Data excerpts
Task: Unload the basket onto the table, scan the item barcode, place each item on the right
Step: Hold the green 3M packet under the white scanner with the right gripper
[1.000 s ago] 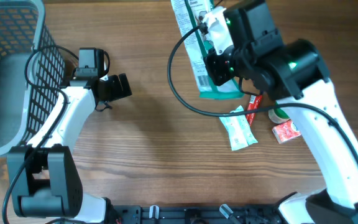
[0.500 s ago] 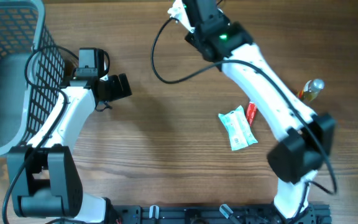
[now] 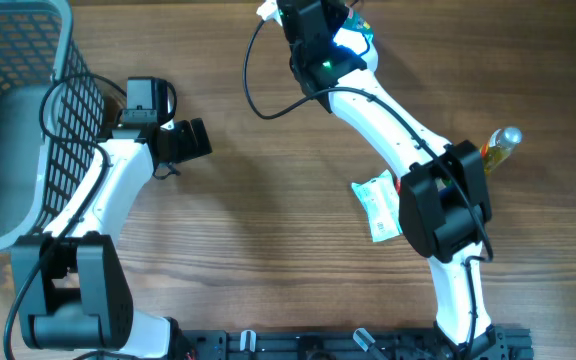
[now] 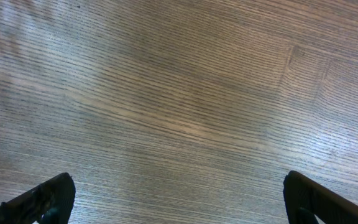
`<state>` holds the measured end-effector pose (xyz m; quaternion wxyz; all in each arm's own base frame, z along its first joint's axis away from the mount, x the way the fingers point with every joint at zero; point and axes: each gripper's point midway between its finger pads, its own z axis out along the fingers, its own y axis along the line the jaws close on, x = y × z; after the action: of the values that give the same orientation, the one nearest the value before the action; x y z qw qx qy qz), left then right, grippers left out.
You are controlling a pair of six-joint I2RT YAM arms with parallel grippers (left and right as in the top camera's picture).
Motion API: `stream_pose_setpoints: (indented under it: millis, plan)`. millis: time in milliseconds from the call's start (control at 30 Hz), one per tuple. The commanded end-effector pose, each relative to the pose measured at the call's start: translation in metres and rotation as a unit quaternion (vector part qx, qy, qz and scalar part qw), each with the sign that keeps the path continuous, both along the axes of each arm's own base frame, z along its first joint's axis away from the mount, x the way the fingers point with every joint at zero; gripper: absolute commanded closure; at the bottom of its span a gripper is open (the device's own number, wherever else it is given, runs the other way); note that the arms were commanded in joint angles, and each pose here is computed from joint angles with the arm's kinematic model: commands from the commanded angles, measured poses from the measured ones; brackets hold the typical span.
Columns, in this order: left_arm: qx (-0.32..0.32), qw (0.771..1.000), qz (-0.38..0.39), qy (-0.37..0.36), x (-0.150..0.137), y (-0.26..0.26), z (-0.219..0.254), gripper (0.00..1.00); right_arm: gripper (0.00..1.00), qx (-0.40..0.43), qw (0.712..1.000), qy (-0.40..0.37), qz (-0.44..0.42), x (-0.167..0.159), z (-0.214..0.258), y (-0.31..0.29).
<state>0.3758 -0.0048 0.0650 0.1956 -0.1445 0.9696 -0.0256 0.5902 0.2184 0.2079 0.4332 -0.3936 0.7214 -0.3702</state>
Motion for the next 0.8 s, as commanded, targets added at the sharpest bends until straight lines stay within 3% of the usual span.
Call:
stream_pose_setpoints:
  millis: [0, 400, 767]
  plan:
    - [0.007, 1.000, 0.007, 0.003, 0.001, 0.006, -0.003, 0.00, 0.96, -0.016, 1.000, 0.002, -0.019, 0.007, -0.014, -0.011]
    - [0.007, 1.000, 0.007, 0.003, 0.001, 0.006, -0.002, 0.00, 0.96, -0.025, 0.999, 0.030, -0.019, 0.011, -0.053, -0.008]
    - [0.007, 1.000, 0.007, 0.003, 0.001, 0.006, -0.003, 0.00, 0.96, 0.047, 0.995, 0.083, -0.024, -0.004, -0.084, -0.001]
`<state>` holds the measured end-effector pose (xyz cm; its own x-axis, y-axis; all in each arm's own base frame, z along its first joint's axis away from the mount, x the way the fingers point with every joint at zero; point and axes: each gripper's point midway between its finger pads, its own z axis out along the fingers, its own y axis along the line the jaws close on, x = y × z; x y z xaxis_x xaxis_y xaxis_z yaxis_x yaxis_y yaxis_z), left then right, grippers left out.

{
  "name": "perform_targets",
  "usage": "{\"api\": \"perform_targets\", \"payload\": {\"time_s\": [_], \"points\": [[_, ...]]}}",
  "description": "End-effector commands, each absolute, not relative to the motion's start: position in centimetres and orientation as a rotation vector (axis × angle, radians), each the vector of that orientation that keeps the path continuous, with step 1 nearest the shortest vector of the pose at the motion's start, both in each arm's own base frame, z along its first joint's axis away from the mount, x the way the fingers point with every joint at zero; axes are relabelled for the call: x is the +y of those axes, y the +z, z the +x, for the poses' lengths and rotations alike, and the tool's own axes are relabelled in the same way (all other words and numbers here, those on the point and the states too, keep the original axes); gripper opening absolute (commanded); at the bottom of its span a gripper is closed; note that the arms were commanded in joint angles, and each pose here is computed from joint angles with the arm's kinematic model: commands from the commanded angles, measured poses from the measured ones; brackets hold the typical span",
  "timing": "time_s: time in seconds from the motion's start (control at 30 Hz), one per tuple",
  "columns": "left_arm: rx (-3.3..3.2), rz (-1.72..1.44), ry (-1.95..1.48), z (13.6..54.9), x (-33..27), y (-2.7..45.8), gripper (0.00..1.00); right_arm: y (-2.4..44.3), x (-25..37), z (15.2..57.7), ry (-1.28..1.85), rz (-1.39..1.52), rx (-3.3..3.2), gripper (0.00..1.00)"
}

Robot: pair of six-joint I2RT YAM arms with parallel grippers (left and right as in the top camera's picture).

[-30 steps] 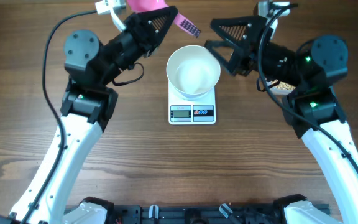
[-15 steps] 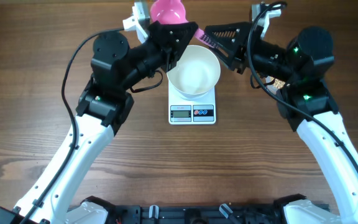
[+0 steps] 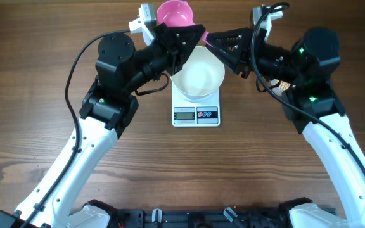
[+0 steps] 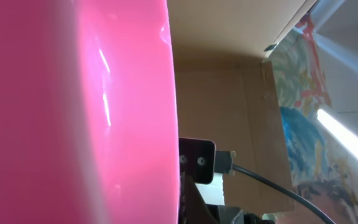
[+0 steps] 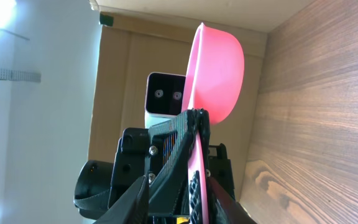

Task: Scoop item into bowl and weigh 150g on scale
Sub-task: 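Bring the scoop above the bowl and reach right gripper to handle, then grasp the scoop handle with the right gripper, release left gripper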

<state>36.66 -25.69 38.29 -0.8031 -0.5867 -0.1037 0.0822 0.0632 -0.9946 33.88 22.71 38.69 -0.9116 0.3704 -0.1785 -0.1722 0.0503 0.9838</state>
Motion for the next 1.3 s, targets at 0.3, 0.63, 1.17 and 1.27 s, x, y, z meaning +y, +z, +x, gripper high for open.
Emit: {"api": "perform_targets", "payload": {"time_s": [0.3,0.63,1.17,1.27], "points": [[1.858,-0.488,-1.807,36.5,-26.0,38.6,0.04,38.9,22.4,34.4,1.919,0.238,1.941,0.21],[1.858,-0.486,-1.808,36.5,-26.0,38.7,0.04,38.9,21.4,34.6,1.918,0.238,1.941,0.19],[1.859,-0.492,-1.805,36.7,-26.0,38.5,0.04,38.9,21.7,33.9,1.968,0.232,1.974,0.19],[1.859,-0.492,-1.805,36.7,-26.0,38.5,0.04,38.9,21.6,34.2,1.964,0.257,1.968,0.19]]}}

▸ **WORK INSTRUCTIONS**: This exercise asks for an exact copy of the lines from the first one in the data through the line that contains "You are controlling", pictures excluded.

▸ **SOLUTION TO THE EXERCISE**:
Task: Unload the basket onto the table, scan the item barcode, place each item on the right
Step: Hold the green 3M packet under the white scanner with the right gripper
[1.000 s ago] 
[0.500 s ago] 
[now] 
[now] 
`<state>` holds the measured end-effector pose (xyz m; quaternion wxyz; all in each arm's own base frame, z along its first joint's axis away from the mount, x the way the fingers point with every joint at zero; point and axes: each gripper's point midway between its finger pads, its own z axis out along the fingers, its own y axis along the line the jaws close on, x = y × z; after the action: of the values that give the same orientation, the one nearest the value before the action; x y z qw qx qy qz), left then right, grippers left out.
You are controlling a pair of six-joint I2RT YAM arms with parallel grippers (left and right as in the top camera's picture).

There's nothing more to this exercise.